• WHAT THE EXERCISE ASKS: Each line below has to be output exactly, from first to last.

• STORED DATA:
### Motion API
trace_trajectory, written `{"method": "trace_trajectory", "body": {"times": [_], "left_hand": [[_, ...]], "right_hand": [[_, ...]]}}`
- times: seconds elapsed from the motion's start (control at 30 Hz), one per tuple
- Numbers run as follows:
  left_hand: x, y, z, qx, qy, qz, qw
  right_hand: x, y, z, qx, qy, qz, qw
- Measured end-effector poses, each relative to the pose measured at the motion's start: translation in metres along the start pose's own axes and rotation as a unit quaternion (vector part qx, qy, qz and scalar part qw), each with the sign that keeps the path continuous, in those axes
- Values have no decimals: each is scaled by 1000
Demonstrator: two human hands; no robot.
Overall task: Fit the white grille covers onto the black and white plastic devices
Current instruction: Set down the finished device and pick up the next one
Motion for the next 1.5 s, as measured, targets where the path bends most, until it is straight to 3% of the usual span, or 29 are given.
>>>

• OUTPUT FOR THIS EXERCISE:
### Motion API
trace_trajectory, written `{"method": "trace_trajectory", "body": {"times": [_], "left_hand": [[_, ...]], "right_hand": [[_, ...]]}}`
- times: seconds elapsed from the motion's start (control at 30 Hz), one per tuple
- Numbers run as follows:
  left_hand: x, y, z, qx, qy, qz, qw
  right_hand: x, y, z, qx, qy, qz, qw
- Measured end-effector poses, each relative to the pose measured at the motion's start: translation in metres along the start pose's own axes and rotation as a unit quaternion (vector part qx, qy, qz and scalar part qw), each with the sign that keeps the path continuous, in those axes
- Values have no decimals: each is scaled by 1000
Demonstrator: two human hands; no robot.
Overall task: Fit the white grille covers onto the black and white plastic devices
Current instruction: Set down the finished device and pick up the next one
Motion for the next 1.5 s, as measured, targets where the path bends most, until it is straight to 3% of the usual span, or 29 are given.
>>>

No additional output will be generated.